And so once again, I find that the claims of a connection between the sun and climate evaporate when they are examined closely.
Let me be clear about what I am saying and not saying here. I am NOT saying that the sun doesn’t affect the climate.
What I am saying is that I still haven’t found any convincing sign of the ~11-year sunspot cycle in any climate dataset, nor has anyone pointed out such a dataset. And without that, it’s very hard to believe that even smaller secular variations in solar strength can have a significant effect on the climate.
So, for what I hope will be the final time, let me put out the challenge once again. Where is the climate dataset that shows the ~11-year sunspot/magnetism/cosmic rays/solar wind cycle? Shaviv echoes many others when he claims that there is some unknown amplification mechanism that makes the effects “about 5 to 7 times larger than just those associated with the TSI variations” … however, I’m not seeing it. So where can we find this mystery ~11-year cycle?

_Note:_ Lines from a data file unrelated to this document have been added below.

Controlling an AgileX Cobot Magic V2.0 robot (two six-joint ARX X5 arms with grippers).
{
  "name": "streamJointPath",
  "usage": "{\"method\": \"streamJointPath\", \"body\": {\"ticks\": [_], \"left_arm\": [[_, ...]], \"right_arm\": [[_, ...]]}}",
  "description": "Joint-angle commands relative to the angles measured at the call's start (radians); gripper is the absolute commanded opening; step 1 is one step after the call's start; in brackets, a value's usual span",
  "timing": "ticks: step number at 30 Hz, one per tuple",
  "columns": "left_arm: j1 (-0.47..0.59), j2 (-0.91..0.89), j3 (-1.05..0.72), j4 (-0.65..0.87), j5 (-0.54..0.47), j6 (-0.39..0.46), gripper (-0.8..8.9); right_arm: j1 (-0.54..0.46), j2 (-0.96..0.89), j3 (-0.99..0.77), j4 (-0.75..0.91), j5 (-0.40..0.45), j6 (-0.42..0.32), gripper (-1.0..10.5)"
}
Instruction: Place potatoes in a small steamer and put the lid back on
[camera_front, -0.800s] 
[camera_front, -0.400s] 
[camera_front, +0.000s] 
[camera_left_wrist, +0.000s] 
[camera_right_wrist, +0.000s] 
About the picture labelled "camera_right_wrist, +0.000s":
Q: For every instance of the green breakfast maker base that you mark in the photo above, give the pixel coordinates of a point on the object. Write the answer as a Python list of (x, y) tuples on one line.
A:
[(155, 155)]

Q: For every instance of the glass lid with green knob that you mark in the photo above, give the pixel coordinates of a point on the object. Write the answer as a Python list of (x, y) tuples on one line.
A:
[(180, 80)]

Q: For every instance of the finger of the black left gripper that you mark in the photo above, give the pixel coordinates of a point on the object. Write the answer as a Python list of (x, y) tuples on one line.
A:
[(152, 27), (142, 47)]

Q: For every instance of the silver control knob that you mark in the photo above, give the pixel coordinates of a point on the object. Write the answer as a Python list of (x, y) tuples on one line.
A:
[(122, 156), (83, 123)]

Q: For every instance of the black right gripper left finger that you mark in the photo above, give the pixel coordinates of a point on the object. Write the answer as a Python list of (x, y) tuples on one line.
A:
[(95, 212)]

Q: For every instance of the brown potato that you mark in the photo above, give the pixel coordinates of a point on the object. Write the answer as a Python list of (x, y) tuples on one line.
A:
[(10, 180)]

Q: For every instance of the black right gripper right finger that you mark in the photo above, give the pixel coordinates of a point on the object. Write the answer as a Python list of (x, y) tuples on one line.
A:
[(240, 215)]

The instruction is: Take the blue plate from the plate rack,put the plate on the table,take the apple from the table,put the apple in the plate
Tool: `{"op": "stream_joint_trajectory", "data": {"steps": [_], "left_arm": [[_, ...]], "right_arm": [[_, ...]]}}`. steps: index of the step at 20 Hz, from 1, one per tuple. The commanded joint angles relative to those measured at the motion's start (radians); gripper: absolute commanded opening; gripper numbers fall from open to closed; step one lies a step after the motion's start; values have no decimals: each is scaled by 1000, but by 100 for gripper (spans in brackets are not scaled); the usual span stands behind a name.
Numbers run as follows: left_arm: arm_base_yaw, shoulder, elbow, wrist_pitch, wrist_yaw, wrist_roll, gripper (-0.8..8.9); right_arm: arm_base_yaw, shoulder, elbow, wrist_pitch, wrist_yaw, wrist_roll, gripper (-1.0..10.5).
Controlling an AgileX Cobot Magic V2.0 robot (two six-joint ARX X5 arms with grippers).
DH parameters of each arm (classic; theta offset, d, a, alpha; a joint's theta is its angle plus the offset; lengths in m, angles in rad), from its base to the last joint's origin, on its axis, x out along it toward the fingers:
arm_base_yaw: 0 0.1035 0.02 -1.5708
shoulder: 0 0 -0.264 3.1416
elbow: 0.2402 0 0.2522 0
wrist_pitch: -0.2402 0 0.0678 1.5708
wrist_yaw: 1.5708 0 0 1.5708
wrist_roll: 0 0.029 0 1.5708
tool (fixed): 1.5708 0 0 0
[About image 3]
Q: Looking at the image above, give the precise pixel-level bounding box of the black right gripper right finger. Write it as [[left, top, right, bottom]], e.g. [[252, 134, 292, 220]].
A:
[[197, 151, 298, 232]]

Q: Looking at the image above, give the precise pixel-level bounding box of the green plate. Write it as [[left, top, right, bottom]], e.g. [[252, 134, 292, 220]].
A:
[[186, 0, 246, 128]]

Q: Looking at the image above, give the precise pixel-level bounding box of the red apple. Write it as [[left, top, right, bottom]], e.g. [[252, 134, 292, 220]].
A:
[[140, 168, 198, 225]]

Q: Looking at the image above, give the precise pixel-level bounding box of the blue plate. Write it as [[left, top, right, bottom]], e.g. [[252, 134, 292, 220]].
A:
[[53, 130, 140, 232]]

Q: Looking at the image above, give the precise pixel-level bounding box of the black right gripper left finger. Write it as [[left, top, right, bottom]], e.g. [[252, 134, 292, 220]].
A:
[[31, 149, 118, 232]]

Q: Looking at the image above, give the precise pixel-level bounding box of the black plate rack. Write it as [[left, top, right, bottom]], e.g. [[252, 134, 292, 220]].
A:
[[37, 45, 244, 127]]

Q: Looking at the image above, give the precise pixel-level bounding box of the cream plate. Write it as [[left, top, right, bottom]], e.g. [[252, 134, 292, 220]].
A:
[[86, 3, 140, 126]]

Please use whatever kind of analysis you prefer to demonstrate the putative 11-year cycle—”folded” analysis as above, cross-correlation, wavelet analysis, whatever.
Regards,
w.
My Usual Request: If you disagree with someone, myself included, please QUOTE THE EXACT WORDS YOU DISAGREE WITH. This prevents many flavors of misunderstanding, and lets us all see just what it is that you think is incorrect.
Subject: This post is about the quest for the 11-year solar cycle. It is not about your pet theory about 19.8 year Jupiter/Saturn synoptic cycles. If you wish to write about them, this is not the place. Take it to Tallbloke’s Talkshop, they enjoy discussing those kinds of cycles. Here, I’m looking for the 11-year sunspot cycles in weather data, so let me ask you kindly to restrict your comments to subjects involving those cycles.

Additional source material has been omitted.